これなら、作業のたびに人間へ確認して進行が止まることも、意図しない変更まで進むことも減らせます。権限や停止条件を運用へ落とし込む際は、AIエージェント導入時の境界の決め方も参考になります。
「最後に人間が見る」を、形だけにしない
人間が最後に承認すればよい、と決めるだけでは役割分担は完成しません。判断する時間も知識もなく、AIの報告にうなずくだけなら、その承認は働いていません。
AIには根拠やテスト結果を示してもらい、人間には確認できる時間と、必要なら差し戻せる権限を用意します。同じAIに「問題ないか」と聞き直すだけで終わらせず、仕様、実行結果、実際の業務と照らして確かめます。詳しい人がいなければ、任せる範囲を狭めるか、確認できる人を加えます。
AIの提案を採用しないことも、人間の最初の考えをAIとの検討で変えることもあってよいはずです。人間が責任を持つことは、人間の直感を無条件に正解にすることではありません。

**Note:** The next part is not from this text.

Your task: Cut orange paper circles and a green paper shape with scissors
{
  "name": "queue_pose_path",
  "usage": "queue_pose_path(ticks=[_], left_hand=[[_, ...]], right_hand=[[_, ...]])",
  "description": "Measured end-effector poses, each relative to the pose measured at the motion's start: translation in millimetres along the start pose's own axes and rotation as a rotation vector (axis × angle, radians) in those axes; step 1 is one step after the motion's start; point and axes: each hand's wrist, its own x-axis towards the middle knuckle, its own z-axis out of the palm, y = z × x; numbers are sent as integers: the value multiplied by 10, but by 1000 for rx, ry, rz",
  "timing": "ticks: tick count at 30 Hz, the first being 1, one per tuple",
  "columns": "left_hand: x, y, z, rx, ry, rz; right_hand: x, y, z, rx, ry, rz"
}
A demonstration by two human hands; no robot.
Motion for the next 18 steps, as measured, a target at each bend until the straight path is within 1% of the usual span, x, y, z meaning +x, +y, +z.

AIはどこまでいってもAIで、人間はどこまでいっても人間。その前提に立つなら、互いに同じ存在になることを求めず、それぞれが担う仕事を明確にできます。AIには任せられる作業を十分に任せ、人間は目的を確かめ、関係者と合意し、結果を引き受ける。その分担を、プロジェクトの進め方として勧めます。
参考資料の確認日:2026年9月18日。役割分担表と予約変更機能の例は、本記事で提案する進め方です。